This is the only version of this item you will need.
Suggested Hasbro Action:  
No Action
Grade:  
9/10 Bantha Skulls
 
Other releases of Imperial Death Trooper:
Review by: Chris
Review date: 10/14/2017

The Death Trooper strikes a classic Star Wars sweet spot for many of us.  The Original Trilogy had many creepy elements, but not creepy in the sense of the frenetic spaghetti monsters from The Force Awakens.  The creepiness in the Original Trilogy was more artful.  It did not originate from what things did, but rather from a sense of unease that these things merely existed.  Whether it was insectoid looking droids meandering through the interior of the Sandcrawler, little green boogey men who steal Luke’s lamp, or a solitary tentacle doing a Harvey Weinstein impersonation on C-3PO (too soon?).  When something is unsettling just for existing, it’s truly creepy.  Enter the Death Troopers.  From the scrambled cybernetic sounding screeches they use to communicate, to the all black armor, to the “classified augmentations” the subjects underwent, there is a sense of “wrongness” to their existence that adds to the terror they cause.  They are creations that are out of phase with nature, and that darkness falls within the “Goldilocks” zone:  not so nightmarish as to draw too much attention, but enough to simply add to the atmosphere of menace.  To that point, Garett Edwards actually reeled in his initial design a little.  According to concept artist Christian Alzmann:

[Edwards] wanted to make it clear through the design, to show that the brain was gone by giving them helmets that no human could actually wear. Red lights under the dome. They’d be like Lobot from Cloud City and could be controlled.

That probably would have made the Dark Troopers too unsettling, and the final version strikes the perfect balance.  Edwards saved that gruesome concept of a brainless automaton for the Decraniated which I have never spotted in the film despite looking.  Incidentally, the Decraniated were the work of a certain “doctor” from the cantina who has the death sentence on twelve systems.  It’s no wonder with hellish creations like that.  Get bent if you think all this interconnectivity makes the Star Wars universe too small.  IT’S FUN!  Like eating breakfast for dinner. 

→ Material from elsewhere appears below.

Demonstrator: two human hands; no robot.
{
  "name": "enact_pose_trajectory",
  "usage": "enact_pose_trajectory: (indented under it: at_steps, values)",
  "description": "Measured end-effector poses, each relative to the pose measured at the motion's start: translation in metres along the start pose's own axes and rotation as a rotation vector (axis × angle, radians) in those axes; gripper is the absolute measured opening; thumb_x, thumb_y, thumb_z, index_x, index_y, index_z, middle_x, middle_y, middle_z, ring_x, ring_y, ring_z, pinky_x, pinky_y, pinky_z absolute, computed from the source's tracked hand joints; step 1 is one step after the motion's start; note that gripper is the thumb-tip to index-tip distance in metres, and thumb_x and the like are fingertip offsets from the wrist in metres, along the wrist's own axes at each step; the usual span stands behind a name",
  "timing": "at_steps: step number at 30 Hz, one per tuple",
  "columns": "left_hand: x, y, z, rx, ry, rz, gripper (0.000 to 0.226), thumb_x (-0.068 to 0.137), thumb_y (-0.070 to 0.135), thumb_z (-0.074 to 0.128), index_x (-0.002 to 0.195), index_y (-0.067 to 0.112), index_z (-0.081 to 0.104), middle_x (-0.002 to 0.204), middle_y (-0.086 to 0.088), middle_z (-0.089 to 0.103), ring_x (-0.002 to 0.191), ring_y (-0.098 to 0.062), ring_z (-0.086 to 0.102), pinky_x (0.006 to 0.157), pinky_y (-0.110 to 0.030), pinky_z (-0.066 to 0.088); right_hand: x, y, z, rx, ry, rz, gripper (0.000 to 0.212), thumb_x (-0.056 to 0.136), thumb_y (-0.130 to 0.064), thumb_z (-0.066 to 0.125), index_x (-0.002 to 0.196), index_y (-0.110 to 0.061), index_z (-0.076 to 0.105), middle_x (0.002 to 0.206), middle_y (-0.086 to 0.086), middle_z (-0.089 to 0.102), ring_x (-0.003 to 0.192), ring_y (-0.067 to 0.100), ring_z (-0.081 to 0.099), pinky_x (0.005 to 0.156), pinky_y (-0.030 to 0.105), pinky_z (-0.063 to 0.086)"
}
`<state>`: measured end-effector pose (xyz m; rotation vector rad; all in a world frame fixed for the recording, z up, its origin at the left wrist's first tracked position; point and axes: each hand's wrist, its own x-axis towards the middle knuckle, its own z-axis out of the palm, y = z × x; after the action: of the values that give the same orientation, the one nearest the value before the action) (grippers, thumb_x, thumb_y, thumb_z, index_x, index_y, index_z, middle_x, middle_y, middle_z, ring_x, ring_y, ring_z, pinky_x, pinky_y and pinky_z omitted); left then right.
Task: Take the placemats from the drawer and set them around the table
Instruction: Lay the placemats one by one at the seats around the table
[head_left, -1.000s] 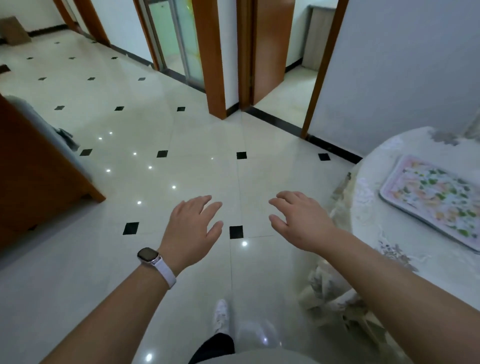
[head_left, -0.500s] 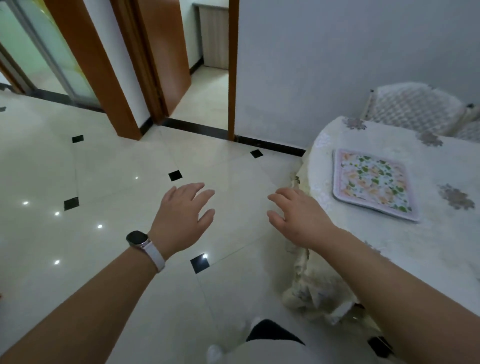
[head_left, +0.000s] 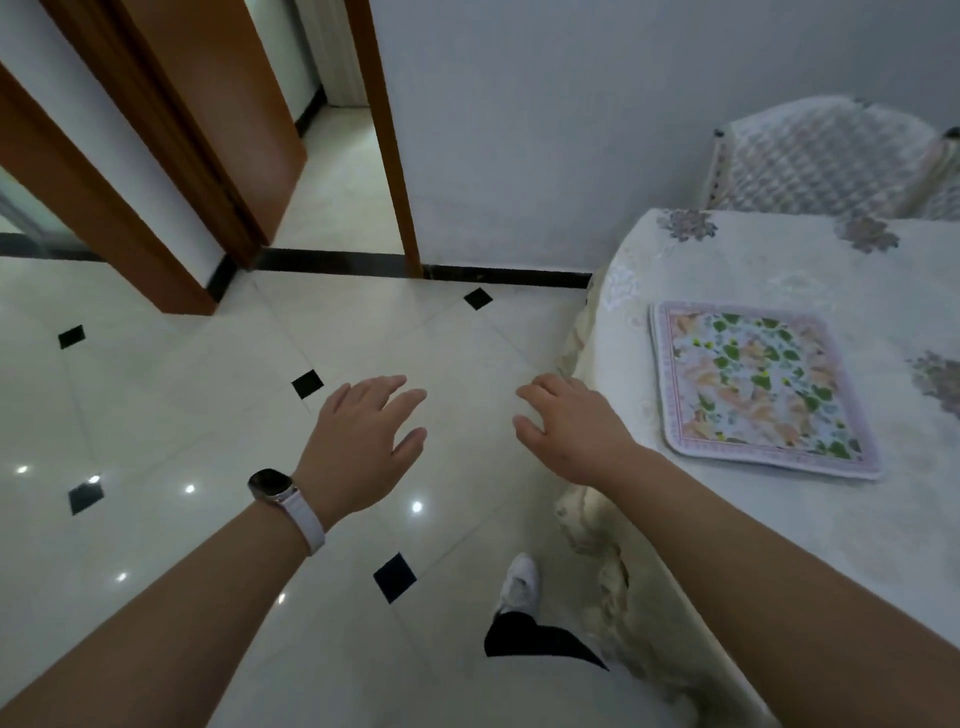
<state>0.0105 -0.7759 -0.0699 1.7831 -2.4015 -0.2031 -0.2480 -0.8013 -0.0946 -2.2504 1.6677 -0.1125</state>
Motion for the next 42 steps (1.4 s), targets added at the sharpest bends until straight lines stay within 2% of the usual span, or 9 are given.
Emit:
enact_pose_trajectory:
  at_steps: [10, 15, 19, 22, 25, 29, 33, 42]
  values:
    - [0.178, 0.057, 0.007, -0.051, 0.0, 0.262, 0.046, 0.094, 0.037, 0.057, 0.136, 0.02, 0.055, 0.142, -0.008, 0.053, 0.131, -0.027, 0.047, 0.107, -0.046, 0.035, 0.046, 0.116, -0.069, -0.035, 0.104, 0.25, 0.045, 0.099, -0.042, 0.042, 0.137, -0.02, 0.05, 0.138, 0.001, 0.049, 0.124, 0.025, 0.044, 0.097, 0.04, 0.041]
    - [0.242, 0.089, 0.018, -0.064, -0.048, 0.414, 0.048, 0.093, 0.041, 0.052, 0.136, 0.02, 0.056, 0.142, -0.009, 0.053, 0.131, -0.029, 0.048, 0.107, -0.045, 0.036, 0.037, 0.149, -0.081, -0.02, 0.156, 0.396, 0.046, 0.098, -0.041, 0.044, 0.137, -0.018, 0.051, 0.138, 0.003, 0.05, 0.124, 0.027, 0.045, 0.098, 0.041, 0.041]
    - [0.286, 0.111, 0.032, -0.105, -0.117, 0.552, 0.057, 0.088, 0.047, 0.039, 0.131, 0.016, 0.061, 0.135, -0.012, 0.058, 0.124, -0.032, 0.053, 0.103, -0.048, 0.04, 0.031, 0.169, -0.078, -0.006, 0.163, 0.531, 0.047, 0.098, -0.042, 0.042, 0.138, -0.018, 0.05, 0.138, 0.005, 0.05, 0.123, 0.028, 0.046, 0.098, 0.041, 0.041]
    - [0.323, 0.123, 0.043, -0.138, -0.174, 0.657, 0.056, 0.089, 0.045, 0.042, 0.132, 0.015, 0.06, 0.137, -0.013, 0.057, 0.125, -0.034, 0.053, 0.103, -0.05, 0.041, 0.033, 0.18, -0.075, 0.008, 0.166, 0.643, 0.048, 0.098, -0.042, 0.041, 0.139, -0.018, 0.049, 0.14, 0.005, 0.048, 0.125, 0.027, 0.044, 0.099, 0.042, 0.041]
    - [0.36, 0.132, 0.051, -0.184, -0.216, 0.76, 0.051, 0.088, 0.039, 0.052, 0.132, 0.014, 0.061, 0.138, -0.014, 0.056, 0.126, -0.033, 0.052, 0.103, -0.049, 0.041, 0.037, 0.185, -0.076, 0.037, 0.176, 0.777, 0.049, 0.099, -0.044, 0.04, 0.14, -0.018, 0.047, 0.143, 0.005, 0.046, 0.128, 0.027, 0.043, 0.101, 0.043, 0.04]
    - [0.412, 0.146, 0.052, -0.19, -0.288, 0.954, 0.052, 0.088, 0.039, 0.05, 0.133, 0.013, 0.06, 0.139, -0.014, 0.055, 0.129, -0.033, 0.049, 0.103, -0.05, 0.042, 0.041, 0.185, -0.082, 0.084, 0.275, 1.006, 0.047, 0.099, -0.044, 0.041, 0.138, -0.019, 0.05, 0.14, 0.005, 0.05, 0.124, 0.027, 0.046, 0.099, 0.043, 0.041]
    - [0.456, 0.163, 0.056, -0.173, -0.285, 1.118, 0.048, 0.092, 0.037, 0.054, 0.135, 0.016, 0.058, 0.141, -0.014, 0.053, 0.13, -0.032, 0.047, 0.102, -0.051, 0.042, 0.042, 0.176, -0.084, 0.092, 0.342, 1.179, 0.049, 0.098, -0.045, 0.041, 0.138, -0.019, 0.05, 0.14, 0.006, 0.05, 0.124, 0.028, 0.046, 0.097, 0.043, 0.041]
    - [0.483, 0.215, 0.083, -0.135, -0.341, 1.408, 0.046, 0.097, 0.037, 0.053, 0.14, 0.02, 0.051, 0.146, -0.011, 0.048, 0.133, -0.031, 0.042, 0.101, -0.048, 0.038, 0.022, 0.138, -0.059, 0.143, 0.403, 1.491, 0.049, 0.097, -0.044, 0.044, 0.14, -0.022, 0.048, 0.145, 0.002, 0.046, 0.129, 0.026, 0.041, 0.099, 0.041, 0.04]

The figure itself is another home run by Hasbro in the Walmart exclusive (for now) 3.75” Black Series line.  Hasbro has done us the ultimate kindness by delivering a highly configurable figure.  Instead of milking us for two releases:  one with and one without the “squad leader” designating shoulder pauldron, we get one release that can be configured either way.  I put “squad leader” in quotes because I’m not sure that the presence of pauldron-designating rank is canonical.  That seems fan-invented.  It’s more logical that it’s just a load-out option and does not indicate rank at all, as that would be a bizarre way to do so.  Why not a rank-indicating shoe? Regardless of this silliness, the point should not be lost that we can achieve two distinct load-outs with one figure. 

The other accessories are the SE-14r light repeating blaster (commonly referred to as a Dr. Evazan blaster), and the DLT-19D heavy blaster rifle.  The figure interacts very well with the SE-14r.  It seats well in the figure’s hand and the trigger finger can be slipped into the trigger guard for a natural pose.  I’m not so enamoured with the DLT-19D, and this is the source of the lone point deduction for this figure.  I’m not sure if it’s a case of the rifle being a little too small, or a lack of range of motion in the figure’s upper body.  I really wanted to pose the figure shouldering the rifle, but I could never quite achieve that despite the premium ball-jointed wrist articulation.  You can get close to that pose, but the rifle ends up moving more across the figure’s body as opposed to having the business end pointed at some tangos.  If the list of my criticisms consists of being unable to a achieve a single, specific pose, you know you’re dealing with a pretty good figure. 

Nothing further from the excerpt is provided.